The sword rages

Eighth Sunday after Pentecost

Proper 13C (RCL)

Hosea 11:1-11

Psalm 117:1-9, 43

Colossians3:1-11

Luke 12:13-21

We have lived through another horrible week in this country; two mass killings in less than 24 hours, in cities hundreds of miles apart. Nearly 30 dead. Hatred and racism finally show their ugly faces unmasked. In the reading from Hosea, we hear God’s anguished cry that Israel has forsaken the divine parental love – like an infant God had lifted us to God’s cheek. But we have worshiped false gods — the gods of nationalism, power, violence, division — and so the sword rages in our cities. God is heartbroken, and yet will not abandon us.

In the Gospel reading, Jesus tells the parable of the man whose fields produced abundance. He built bigger barns to store his grain. The parable reminds us of Pharaoh, who with the advice of Joseph, stored the surplus of seven good years, and then bought the people into slavery. In the wilderness, God would not let the people gather manna for more than a single day, to guard against the sin of hoarding.

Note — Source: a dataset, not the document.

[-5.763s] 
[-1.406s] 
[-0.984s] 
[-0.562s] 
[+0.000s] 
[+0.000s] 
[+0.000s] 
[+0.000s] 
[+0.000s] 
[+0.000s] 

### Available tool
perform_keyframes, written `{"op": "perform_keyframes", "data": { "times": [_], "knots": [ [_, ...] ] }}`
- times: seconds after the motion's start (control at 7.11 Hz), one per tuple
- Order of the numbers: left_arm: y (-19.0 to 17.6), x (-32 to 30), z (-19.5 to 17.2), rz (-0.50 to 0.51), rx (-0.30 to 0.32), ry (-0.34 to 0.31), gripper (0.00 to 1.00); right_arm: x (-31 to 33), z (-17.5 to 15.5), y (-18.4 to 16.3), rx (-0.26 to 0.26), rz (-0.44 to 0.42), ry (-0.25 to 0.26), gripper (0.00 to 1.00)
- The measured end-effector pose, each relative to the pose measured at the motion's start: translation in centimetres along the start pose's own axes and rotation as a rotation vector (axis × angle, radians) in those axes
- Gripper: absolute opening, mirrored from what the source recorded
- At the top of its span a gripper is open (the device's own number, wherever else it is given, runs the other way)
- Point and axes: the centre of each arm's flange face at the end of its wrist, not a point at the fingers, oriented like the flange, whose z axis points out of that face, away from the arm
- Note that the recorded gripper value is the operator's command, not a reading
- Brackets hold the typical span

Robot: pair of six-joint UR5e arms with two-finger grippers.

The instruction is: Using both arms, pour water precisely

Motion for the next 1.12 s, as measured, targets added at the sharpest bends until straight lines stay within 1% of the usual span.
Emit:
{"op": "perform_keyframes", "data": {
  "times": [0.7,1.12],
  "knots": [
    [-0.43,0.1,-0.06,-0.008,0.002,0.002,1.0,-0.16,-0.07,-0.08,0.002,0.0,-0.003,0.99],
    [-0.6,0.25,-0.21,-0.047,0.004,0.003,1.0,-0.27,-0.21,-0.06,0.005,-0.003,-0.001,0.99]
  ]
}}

When we build more storage units than we know what to do with, and guard all that stuff with security systems, we have forgotten whose that stuff will be when we die (and therefore whose it is now). We have begun to worship the god of stuff; and that idolatry extends itself to division (keep your hands off of my stack), power, violence, and nationalism. And so the sword rages in our cities.

What would it look like to turn back to God and be lifted like an infant to the divine cheek? Jesus said that only those who accept it as a child can enter the kingdom. A child can’t fool him or herself for long with the illusion of independence. We need to go back to kindergarten again and learn to share.